Customers lease their modems from the company, which began activating the network in the Bay Area last fall. While its customers can opt out of the second channel, Grear and Harris contend in the suit that Comcast doesn't “obtain the customer's authorization prior to engaging in this use of the customer's equipment and Internet service for public, non-household use.” And, they contended, customers must bear “the costs of its national WiFi network,” citing a text by Speedify, a Philadelphia-based company, that tested the Internet channel and found that it would put “tens of millions of dollars per month of the electricity bills needed to run their nationwide public Wi-Fi network onto consumers.”

Calling home cable modems “very much ‘Plug-and-Pray' (plug it in, pray there are no issues),” Trey  Ford, Global Security Strategist at Rapid7, maintained, in comments emailed to SCMagazine.com, that Internet Service Providers (ISPs) “have a poor track record of patch management” for customer premise equipment (CPE). The modems, he said, “are fraught with security issues but vendors are more concerned with making them easy to use than safe, stable and secure for the user.”

The suit also said that tests showed that when the secondary channel is used heavily, customer electricity bills go up 30 to 40 percent.

In addition, the set-up “subjects the customer to potential security risks” by enabling strangers to access the internet through customer routers “with the customer having no option to authorize” or control its use.  As homes in the U.S. become more connected to the internet, “having a safe edge [like a cable modem] is extremely important,” Ford said. "I hope that Comcast has done a good job segmenting the 'guest' network from the subscriber's 'home network,' which is critical to the security of users who are forced to partake in this initiative.” 

He warned guests to the network to protect themselves because “this wireless network is completely unencrypted.”

In the future, Ford expects security researchers to come down hard on Arris 852 and 862 wireless routers, examining them for security vulnerabilities and holding vendors accountable “in coordinated disclosure processes for any identified flaws.” He warned Comcast and Arris to “efficiently respond to vulnerability notifications from the research community” because the “vulnerabilities will not only bring press attention, but they will likely be referenced” in the Grear-Harris suit.

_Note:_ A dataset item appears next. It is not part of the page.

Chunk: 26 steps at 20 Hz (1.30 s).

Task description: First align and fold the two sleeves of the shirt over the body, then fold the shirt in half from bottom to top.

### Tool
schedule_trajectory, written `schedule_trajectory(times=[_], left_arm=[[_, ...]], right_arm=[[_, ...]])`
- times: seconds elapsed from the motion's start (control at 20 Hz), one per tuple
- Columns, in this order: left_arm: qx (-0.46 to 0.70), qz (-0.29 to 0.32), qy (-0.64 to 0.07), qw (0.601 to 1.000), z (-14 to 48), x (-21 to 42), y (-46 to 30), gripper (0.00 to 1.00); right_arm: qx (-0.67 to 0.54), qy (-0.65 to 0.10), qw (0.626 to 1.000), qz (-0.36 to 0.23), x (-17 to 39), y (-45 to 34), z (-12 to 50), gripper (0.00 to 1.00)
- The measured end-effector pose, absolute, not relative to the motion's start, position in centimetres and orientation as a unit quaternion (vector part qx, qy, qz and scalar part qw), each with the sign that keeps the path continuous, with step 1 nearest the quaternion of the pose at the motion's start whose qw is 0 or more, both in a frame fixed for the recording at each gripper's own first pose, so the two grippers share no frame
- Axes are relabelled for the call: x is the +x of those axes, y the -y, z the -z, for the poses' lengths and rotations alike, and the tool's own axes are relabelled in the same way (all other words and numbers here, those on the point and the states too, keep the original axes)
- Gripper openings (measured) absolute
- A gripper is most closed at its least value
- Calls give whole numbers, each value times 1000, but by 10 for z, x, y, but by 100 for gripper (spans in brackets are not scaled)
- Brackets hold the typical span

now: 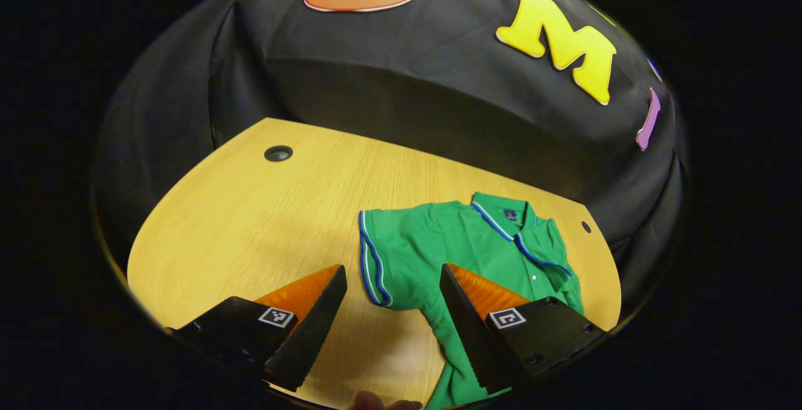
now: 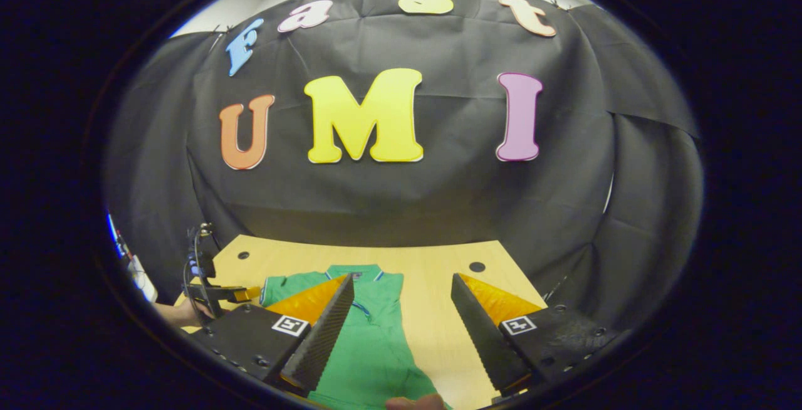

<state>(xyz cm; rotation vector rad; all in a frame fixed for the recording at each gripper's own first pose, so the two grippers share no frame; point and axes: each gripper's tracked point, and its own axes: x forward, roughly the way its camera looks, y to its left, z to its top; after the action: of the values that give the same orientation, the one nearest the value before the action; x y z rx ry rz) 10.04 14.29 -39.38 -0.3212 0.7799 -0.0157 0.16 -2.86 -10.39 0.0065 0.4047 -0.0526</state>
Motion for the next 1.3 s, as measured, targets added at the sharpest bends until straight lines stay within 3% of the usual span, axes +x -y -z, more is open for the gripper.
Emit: schedule_trajectory(times=[0.25, 0.35, 0.6, 0.7, 0.75, 0.85, 1.1, 1.15, 1.3], left_arm=[[-139, -1, -395, 908, 431, 117, -155, 95], [-130, 1, -395, 909, 432, 124, -157, 88], [-117, -26, -404, 907, 438, 122, -155, 82], [-96, -39, -407, 908, 439, 120, -157, 70], [-87, -43, -407, 908, 441, 120, -156, 58], [-71, -47, -406, 910, 440, 117, -154, 45], [-66, -31, -406, 911, 437, 120, -141, 11], [-69, -25, -402, 913, 436, 121, -139, 6], [-84, -9, -383, 920, 421, 127, -134, 3]], right_arm=[[-8, -211, 976, 51, -15, 46, 108, 96], [-4, -214, 975, 57, -17, 51, 110, 96], [7, -223, 973, 65, -17, 54, 118, 96], [2, -226, 972, 64, -16, 54, 122, 96], [-1, -226, 972, 63, -16, 55, 123, 93], [1, -228, 972, 64, -15, 56, 125, 96], [12, -231, 970, 75, -13, 69, 129, 93], [15, -230, 970, 77, -12, 71, 128, 92], [11, -221, 972, 80, -12, 77, 123, 93]])
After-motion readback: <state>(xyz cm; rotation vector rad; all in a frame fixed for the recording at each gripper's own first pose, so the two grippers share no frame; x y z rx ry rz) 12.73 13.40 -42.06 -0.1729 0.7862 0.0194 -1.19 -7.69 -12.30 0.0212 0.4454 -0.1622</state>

The father-daughter duo also claimed they've experienced “decreased, inadequate speeds on their home Wi-Fi network,” as a result of Comcast's secondary channel.  

They are seeking an injunction against Comcast, forbidding the company from using home wireless routers as part of its public hotspot network as well as unspecified damages because, they said, Comcast violated the Computer Fraud and Abuse Act, California's Unfair Competition Law, and the state's Comprehensive Computer Data Access and Fraud Act, California Penal Code.